# TASK:
How many of the lines below have "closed" in them? Say the number and nothing more.

# SUPPLIED RECORDS:
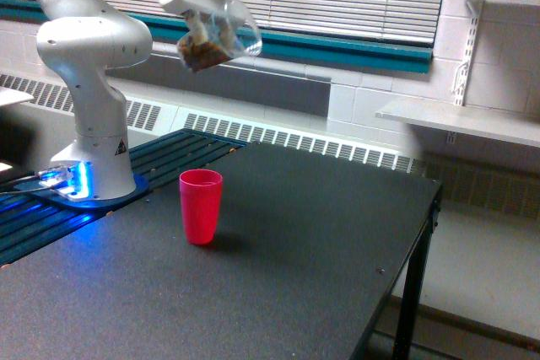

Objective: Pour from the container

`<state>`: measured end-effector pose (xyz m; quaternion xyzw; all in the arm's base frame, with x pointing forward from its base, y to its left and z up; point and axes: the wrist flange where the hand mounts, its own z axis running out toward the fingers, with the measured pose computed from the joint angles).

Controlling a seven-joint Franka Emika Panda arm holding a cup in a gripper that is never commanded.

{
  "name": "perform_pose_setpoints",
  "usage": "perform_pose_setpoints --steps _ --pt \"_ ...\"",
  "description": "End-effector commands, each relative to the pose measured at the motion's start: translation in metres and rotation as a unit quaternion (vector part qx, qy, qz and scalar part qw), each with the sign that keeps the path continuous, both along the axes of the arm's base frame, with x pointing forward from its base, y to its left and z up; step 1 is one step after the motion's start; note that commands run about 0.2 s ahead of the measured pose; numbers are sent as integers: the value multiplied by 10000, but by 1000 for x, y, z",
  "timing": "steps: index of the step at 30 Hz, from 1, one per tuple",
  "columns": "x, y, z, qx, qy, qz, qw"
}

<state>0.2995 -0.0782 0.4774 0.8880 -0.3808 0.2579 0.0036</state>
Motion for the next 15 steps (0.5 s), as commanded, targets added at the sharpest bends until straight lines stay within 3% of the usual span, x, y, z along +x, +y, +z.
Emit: perform_pose_setpoints --steps 1,15 --pt "-17 -6 -11 16 148 -186 9997" --pt "-47 -4 -38 90 554 -316 9979"
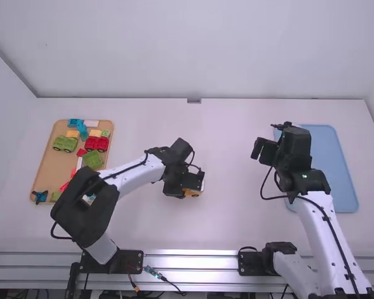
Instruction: Assemble lego blocks to make yellow taxi
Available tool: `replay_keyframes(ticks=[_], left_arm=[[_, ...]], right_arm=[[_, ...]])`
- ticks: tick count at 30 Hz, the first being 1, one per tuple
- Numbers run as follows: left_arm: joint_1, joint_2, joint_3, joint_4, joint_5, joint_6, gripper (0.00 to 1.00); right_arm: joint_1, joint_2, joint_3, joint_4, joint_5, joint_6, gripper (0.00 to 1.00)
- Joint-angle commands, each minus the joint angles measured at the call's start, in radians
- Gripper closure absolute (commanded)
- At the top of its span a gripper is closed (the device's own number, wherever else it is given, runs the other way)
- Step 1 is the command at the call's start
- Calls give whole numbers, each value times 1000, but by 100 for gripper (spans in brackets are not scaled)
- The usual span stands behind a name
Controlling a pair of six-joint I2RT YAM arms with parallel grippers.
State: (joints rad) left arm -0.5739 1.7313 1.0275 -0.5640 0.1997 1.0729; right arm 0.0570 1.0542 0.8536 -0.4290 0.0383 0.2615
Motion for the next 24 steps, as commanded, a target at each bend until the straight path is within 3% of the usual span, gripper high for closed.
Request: replay_keyframes(ticks=[1, 5, 11, 23, 24], left_arm=[[2, 31, -7, 6, 30, -30, 85], [-4, 62, -7, 7, 38, -31, 86], [-4, 87, -7, 23, 62, -36, 76], [-3, 113, -7, 51, 43, -33, 30], [-3, 113, -7, 50, 44, -25, 17]], right_arm=[[-4, -7, 34, -2, 7, 15, 0], [0, -7, 33, -2, 6, 15, 0], [26, 6, 33, 1, 8, 11, 0], [43, 6, 34, 8, 8, -3, 0], [40, 6, 33, 8, 8, -4, 1]])
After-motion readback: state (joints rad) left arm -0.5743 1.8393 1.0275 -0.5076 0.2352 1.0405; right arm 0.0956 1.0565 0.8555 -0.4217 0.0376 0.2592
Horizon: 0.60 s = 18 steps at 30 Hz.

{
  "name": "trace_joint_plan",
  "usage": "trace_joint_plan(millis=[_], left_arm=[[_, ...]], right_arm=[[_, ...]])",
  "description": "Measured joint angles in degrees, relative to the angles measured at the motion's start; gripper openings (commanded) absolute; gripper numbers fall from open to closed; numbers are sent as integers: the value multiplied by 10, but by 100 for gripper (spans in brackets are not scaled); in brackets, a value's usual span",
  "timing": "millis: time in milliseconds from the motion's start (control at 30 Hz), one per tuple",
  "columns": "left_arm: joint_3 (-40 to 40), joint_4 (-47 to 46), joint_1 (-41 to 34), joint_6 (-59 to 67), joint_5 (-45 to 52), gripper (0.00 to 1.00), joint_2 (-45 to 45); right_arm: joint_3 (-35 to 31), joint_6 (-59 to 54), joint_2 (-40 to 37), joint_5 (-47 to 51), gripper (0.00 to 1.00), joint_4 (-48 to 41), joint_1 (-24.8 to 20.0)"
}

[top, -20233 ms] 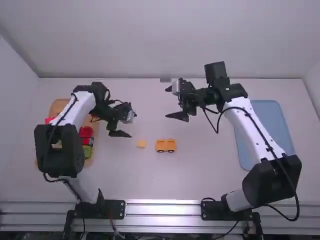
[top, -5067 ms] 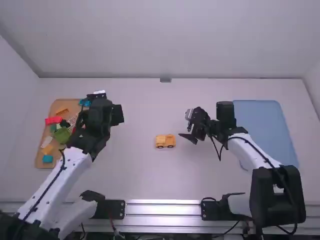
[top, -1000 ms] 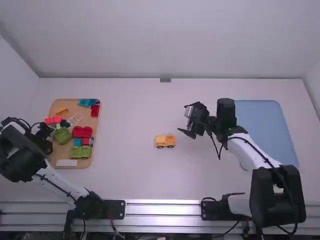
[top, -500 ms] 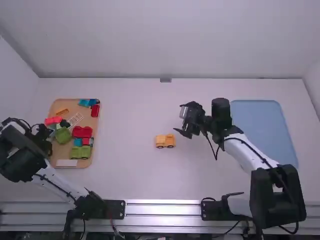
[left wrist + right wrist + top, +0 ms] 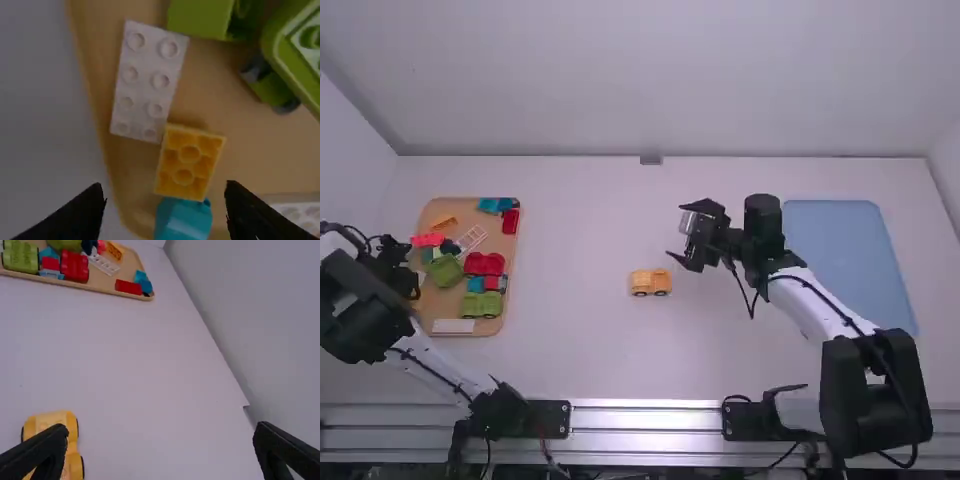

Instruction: Assemble lego blocks to make yellow taxi

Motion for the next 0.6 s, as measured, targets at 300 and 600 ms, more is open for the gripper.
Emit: trace_joint_plan(millis=[300,600], left_arm=[[-76,77,0,43,18,46,0],[-83,87,0,43,10,46,0]], right_arm=[[0,0,0,0,99,-2,2],[0,0,0,0,99,-2,1]])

# COMPLETED EXERCISE:
3